Lodi News-Sentinel

Arrest of Sac ISIS suspect is one of several local cases

- By Sam Stanton and Hannah Holzer

The arrest in Sacramento County on Wednesday of a suspected ISIS and al-Qaida leader is the latest of several terrorrela­ted cases in recent years in the capital region, ranging from suspects accused of training for Jihad to others accused of wanting to fight overseas for terrorist groups.

Omar Ameen, 45, was arrested at a Arden Arcade apartment complex on Wednesday as part of a request by the Iraqi government that he be extradited to his home country to face a murder charge there for allegedly killing a former police officer as part of an ISIS operation.

Ameen, an auto mechanic who came to the United States in 2014, is in custody at the Sacramento County Main Jail and is due back in federal court Monday.

Ameen declined to be interviewe­d by the Sacramento Bee in jail Thursday morning, and his wife declined to talk outside of court Wednesday.

The Ameen case is one of several filed in the region since the Sept. 11, 2001, attacks involving terror or ISIS-related charges, including two in the Lodi area:

The Lodi Terror Case

The first and most controvers­ial was the post-9/11 announceme­nt by federal authoritie­s in June 2005 that they had broken up an al-Qaida terror cell based in Lodi.

Prosecutor­s charged Hamid Hayat, then a 22-year-old cherry picker, with traveling to Pakistan to train as a terrorist. His father, Umer, also was charged with lying to the FBI.

Umer Hayat’s jury could not reach a verdict. He eventually pleaded guilty to a lesser charge and was sentenced to time served.

His son, now 35, was convicted in 2006 of lying to FBI agents and providing support to terrorists. He was sentenced to 24 years and is serving his time at a federal prison outside Phoenix, where his projected release date is May 2, 2026, according to the federal Bureau of Prisons.

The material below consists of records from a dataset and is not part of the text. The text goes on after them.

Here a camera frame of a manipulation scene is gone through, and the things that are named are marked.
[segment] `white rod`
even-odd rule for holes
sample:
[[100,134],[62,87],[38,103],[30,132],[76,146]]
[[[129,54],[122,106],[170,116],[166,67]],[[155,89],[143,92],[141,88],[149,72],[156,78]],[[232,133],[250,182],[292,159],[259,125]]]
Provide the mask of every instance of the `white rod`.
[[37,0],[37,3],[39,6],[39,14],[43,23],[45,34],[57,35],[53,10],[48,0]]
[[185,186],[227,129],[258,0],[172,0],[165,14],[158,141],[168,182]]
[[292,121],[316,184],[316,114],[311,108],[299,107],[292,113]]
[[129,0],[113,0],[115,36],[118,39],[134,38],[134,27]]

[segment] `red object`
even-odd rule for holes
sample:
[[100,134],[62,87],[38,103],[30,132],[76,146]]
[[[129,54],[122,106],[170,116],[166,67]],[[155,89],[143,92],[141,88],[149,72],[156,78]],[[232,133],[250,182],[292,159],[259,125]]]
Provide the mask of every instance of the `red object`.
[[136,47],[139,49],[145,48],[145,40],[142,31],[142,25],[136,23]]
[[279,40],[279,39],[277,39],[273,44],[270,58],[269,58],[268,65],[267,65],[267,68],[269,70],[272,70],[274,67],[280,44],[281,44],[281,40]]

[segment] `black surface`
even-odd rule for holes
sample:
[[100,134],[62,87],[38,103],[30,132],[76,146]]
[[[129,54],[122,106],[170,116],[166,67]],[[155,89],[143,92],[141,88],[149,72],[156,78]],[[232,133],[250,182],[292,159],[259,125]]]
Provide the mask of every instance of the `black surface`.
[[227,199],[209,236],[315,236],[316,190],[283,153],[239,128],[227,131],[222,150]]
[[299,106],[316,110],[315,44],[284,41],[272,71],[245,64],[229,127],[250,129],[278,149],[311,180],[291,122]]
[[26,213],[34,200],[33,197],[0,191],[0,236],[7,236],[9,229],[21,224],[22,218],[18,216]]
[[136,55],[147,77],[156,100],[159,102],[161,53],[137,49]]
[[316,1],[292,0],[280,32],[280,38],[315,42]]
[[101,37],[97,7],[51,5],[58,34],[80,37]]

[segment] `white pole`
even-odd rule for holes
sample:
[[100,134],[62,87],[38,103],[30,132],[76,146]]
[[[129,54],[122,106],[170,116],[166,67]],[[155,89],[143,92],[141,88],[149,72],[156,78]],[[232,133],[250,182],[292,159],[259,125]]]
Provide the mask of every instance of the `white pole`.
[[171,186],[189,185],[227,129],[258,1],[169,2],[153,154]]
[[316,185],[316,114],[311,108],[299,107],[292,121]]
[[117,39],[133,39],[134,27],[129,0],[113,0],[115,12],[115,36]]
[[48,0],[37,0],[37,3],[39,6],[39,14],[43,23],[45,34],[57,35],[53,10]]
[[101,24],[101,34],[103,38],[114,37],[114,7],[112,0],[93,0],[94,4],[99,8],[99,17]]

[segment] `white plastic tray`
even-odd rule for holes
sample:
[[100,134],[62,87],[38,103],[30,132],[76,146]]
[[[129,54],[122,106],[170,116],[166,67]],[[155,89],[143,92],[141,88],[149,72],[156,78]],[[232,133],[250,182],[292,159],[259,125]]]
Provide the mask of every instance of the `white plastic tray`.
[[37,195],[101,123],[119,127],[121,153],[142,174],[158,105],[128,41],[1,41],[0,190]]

But Hayat’s conviction remains controvers­ial and is currently the subject of an appeal pending in federal court in Sacramento, where his attorneys have argued that the terrorist training camp he supposedly attended was closed when he visited Pakistan, and that his conviction stemmed in part from the fact that he used a novice attorney who had never handled a federal criminal case before.

Wannabe ISIS Fighter

Nicholas Teausant, a troubled college dropout and National Guard washout, was indicted in March 2014 of attempting to provide support to a foreign terrorist organizati­on.

Teausant, an Acampo resident who was 19 at the time, had earlier converted to Islam to impress a young woman, then became the focus of the FBI when he began discussing plans for attacks in the United States and his desire to travel to Syria to fight for ISIS.

At the time, ISIS was still largely unknown in the United States, and his lawyers contended he suffered from mental illness. They claimed that he never could have carried out his boasts of planning attacks and training ISIS fighters. But when he traveled to Blaine, Wash., in an effort to get to Canada and, eventually, Syria, federal agents moved in and arrested him.

Teausant later told the Sacramento Bee in a pair of jailhouse interviews that he was not a danger to the United States, and he was philosophi­cal about his future.

“Even if they gave me the maximum 15 years I’d come out of prison at 35,” he said in 2014. “That still leaves me the rest of my life to go to college and get a Ph.D., do what I want and be with my family.”

Teausant pleaded guilty in December 2015 to a federal terrorism charge and was sentenced to nine years in prison. Now 24, he is serving his sentence at a federal prison in Florida and has a projected release date of Oct. 3, 2024.

Other local cases include the January 2016 arrest of student Aws Mohammed Younis alJayab, who was charged with making false statements to immigratio­n authoritie­s, and Everitt Aaron Jameson, a wannabe Marine from Modesto charged with plotting a Christmas Day attack on San Francisco’s Pier 39.

Last week, a federal judge in Chicago ordered Al-Jayab to stand trial beginning Sept. 24.

Jameson pleaded guilty in June to one count of attempting to provide material support to ISIS and was sentenced Monday to a 15-year term in prison.